[[ Data section open ]]

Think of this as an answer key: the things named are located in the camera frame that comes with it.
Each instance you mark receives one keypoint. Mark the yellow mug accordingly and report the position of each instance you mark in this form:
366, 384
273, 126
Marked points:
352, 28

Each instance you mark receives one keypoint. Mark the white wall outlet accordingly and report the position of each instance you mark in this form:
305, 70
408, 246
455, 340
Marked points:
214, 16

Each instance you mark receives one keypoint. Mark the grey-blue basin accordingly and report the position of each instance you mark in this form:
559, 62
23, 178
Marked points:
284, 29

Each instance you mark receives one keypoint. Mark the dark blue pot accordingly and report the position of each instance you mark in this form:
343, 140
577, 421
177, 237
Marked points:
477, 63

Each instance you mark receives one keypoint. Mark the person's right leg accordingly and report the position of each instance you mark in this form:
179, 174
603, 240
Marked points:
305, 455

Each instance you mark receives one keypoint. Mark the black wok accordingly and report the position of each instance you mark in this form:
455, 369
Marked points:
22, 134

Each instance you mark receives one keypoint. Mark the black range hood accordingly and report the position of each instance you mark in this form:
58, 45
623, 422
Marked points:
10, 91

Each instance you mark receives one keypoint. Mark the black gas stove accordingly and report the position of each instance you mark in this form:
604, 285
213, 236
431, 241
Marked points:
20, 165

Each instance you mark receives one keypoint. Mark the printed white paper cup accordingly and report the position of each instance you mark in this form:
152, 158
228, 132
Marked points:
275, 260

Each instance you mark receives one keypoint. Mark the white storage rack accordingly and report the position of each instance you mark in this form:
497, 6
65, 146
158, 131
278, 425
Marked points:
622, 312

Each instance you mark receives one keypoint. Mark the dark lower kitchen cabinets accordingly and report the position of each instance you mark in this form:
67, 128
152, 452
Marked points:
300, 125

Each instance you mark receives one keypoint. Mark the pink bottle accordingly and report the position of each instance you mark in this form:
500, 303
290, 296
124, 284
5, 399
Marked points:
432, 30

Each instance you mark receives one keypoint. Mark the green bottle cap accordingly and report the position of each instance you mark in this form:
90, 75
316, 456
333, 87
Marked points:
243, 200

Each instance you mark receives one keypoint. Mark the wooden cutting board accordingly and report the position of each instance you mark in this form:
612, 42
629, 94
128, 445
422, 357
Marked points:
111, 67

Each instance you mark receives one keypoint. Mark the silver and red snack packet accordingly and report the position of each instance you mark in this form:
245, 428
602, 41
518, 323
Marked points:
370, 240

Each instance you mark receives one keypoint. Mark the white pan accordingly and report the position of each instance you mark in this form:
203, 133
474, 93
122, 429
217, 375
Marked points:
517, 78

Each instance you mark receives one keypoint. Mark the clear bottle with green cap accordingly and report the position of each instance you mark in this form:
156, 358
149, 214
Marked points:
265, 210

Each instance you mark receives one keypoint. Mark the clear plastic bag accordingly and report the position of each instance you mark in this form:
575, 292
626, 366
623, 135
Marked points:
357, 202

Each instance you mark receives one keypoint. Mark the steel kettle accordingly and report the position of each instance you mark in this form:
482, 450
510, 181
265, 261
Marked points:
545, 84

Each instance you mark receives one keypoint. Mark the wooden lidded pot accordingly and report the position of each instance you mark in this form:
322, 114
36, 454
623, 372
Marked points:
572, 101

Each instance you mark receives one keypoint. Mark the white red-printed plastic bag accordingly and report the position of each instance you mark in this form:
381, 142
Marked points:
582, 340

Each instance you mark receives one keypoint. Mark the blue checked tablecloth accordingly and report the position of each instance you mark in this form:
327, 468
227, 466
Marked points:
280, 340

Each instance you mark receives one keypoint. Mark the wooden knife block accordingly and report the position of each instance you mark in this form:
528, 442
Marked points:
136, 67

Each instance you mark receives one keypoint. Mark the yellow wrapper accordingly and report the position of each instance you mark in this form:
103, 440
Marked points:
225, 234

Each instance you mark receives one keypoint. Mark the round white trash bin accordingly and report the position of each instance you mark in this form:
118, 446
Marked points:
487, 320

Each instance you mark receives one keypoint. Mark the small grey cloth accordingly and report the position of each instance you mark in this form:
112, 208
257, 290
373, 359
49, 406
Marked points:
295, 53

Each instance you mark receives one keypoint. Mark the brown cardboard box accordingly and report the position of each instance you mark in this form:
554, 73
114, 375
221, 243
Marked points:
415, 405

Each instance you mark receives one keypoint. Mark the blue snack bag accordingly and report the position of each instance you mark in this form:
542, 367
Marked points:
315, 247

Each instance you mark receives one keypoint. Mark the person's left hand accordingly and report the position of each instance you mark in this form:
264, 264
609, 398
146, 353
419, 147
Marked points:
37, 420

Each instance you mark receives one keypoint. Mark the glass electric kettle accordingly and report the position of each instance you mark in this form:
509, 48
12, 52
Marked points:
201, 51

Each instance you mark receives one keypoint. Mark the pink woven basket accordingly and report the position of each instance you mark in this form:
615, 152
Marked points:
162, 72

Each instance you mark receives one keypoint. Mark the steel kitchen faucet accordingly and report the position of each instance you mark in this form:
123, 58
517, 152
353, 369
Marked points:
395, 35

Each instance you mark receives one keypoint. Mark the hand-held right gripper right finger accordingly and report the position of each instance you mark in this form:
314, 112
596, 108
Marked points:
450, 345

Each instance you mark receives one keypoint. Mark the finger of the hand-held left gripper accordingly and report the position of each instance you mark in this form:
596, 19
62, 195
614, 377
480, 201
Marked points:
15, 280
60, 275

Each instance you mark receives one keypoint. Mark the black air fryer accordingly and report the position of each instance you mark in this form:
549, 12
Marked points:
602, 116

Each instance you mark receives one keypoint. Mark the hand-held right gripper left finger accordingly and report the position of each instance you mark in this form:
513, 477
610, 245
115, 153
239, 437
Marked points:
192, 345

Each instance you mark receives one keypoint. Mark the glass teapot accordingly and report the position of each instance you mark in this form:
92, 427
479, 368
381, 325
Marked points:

[[ Data section closed ]]

=== Exercise prompt ===
Go through the records and report each line that contains "left".

=== Answer space ===
Each instance you mark receives one keypoint. Mark the person's left hand accordingly and report the position of each instance you mark in this form:
Each instance you mark receives one keypoint. Mark the finger of the hand-held left gripper accordingly and report the position of each instance you mark in this form:
Each instance you mark receives one keypoint. Mark the hand-held right gripper left finger accordingly and report the position of each instance you mark in this form:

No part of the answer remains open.